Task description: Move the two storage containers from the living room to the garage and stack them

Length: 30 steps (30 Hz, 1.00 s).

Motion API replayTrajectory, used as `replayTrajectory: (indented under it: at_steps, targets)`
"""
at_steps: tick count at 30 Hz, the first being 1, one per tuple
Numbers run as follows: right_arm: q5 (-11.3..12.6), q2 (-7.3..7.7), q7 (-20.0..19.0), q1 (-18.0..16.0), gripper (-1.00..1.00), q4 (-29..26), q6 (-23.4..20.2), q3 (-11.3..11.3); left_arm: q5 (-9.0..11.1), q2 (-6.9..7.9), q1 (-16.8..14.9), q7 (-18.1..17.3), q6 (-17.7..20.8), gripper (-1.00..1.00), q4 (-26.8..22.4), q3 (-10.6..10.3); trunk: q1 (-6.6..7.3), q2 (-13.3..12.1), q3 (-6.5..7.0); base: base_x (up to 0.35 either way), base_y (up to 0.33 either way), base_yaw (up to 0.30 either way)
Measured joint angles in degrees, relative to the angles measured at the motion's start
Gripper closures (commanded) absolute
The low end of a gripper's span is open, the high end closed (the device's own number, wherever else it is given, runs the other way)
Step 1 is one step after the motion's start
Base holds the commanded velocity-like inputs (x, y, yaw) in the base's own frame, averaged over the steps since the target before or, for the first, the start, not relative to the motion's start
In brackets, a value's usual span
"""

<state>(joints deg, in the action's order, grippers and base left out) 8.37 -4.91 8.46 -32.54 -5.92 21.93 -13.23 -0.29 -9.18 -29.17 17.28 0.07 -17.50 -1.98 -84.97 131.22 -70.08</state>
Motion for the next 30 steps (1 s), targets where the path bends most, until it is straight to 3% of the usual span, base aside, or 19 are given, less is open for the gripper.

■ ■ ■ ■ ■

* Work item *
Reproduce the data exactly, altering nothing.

* Finished exercise *
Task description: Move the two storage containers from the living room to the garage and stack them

Length: 30 steps (30 Hz, 1.00 s).

Motion API replayTrajectory, used as `replayTrajectory: (indented under it: at_steps, targets)`
"""
at_steps: tick count at 30 Hz, the first being 1, one per tuple
Numbers run as follows: right_arm: q5 (-11.3..12.6), q2 (-7.3..7.7), q7 (-20.0..19.0), q1 (-18.0..16.0), gripper (-1.00..1.00), q4 (-29..26), q6 (-23.4..20.2), q3 (-11.3..11.3); left_arm: q5 (-9.0..11.1), q2 (-6.9..7.9), q1 (-16.8..14.9), q7 (-18.1..17.3), q6 (-17.7..20.8), gripper (-1.00..1.00), q4 (-26.8..22.4), q3 (-10.6..10.3); trunk: q1 (-6.6..7.3), q2 (-13.3..12.1), q3 (-6.5..7.0); base: base_x (up to 0.35 either way), base_y (up to 0.33 either way), base_yaw (up to 0.30 either way)
Measured joint angles in degrees, relative to the angles measured at the motion's start
Gripper closures (commanded) absolute
The low end of a gripper's span is open, the high end closed (the device's own number, wherever else it is given, runs the other way)
Step 1 is one step after the motion's start
Base holds the commanded velocity-like inputs (x, y, yaw) in the base's own frame, averaged over the steps since the target before or, for the first, the start, not relative to the motion's start
In brackets, a value's usual span
"""

<state>(joints deg, in the action's order, grippers and base left out) 8.37 -4.91 8.46 -32.54 -5.92 21.93 -13.23 -0.29 -9.18 -29.17 17.28 0.07 -17.50 -1.98 -84.97 131.22 -70.08</state>
Motion for the next 30 steps (1 s), targets where the path bends most, until it is straight to 3% of the usual span, base aside, or 19 are given, less is open for the gripper.

The answer has been written out in full.